The carrier also said that by the second half of 2004 it would have specially designed "Orange-signature" phones from all six major vendors, adding models from South Korea's Samsung Electronics and Germany's Siemens.
The telephones have functions unique to Orange.
The phone it launched on Tuesday, the SPV C500, is contract manufactured for Orange by Taiwan-based High Tech Computer Corp (HTC) and runs on Microsoft Windows for smartphones. Orange was the first operator to launch a Microsoft-based phone, with HTC, some 18 months ago.
Smartphones are the top category of handsets. They have computer-like functions, such as word processors and email clients, and allow users to add and remove software.
The new phone will be available to consumers this summer in seven European countries: Britain, France, Switzerland, Denmark, Netherlands, Poland, and Slovakia.
Orange said that in the future it may demand designs from phone makers that are even further tailored to Orange's specific needs. Currently it has a checklist of 200 requirements for a phone model to fit into the range of Orange-signature models.
"And that number of requirements has been increasing," Martin Keogh, Orange's vice president Global Product Management, told Reuters on the sidelines of the World Handset Forum.

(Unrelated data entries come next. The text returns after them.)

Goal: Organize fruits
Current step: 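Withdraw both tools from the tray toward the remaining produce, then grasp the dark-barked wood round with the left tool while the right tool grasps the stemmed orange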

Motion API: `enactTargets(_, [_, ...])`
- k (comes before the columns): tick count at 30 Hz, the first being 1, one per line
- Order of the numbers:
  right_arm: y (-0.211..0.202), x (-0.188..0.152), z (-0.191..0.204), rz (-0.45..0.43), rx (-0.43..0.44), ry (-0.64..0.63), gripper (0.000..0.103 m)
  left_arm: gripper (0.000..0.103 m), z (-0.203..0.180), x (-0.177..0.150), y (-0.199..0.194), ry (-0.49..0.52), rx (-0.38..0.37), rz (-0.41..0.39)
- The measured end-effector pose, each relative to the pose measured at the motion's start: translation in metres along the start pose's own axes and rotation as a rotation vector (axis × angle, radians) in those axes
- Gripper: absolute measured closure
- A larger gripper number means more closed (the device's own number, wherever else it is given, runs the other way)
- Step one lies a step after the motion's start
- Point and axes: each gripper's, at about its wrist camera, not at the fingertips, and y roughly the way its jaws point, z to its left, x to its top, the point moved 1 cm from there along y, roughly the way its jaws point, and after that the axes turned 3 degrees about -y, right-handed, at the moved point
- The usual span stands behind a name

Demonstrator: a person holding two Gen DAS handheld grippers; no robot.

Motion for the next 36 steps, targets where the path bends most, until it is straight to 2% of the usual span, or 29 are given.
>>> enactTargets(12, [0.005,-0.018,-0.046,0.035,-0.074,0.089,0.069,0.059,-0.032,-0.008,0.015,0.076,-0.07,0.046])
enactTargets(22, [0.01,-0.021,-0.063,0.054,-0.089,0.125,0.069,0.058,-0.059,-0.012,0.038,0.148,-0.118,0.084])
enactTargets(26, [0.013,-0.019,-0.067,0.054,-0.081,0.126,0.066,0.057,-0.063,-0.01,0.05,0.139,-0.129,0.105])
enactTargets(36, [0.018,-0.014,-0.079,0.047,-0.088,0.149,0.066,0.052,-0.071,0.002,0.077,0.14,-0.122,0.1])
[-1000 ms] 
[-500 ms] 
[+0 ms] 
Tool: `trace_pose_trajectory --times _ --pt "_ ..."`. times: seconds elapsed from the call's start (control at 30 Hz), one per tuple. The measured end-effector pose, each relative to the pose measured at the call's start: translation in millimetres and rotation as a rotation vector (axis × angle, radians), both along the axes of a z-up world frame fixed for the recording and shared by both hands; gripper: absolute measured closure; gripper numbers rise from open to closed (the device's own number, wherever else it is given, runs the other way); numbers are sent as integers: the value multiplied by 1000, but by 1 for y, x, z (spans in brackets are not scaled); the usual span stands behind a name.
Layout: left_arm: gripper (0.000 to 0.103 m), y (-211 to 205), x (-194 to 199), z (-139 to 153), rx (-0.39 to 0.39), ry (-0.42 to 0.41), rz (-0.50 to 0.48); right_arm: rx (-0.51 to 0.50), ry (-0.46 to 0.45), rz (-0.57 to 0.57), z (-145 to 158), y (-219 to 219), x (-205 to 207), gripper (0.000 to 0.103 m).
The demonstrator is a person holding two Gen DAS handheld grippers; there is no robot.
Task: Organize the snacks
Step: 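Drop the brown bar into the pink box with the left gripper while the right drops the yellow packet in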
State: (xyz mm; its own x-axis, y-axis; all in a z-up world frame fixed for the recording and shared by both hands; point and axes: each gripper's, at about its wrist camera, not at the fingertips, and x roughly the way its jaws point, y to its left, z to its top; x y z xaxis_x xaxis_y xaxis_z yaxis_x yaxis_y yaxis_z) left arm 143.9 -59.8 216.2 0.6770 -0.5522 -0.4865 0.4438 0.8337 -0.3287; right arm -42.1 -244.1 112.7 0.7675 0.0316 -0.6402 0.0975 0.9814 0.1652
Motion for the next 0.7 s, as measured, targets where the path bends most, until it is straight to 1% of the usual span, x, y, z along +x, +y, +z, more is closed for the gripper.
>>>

Handset built into clothes
Until now, most of the Orange-signature models ordered from big manufacturers like Nokia, Siemens and Motorola, only adapt the inside of the phone, with Orange software. But the operator may demand more unconventional designs, Keogh said.
Orange is studying models that no longer look like ordinary mobile handsets, but offer mobile communications to consumers who cannot use their hands or need navigation information, like cyclists and car drivers.
"You can think of a phone embedded in a helmet or the communications embedded in a car," Keogh said.
Only in the last two years have European operators been successful in getting tailored designs from phone makers. They were first served by Asian manufacturers like Sharp which have experience in designing to specifications provided by Japanese mobile telecoms operators such as NTT DoCoMo.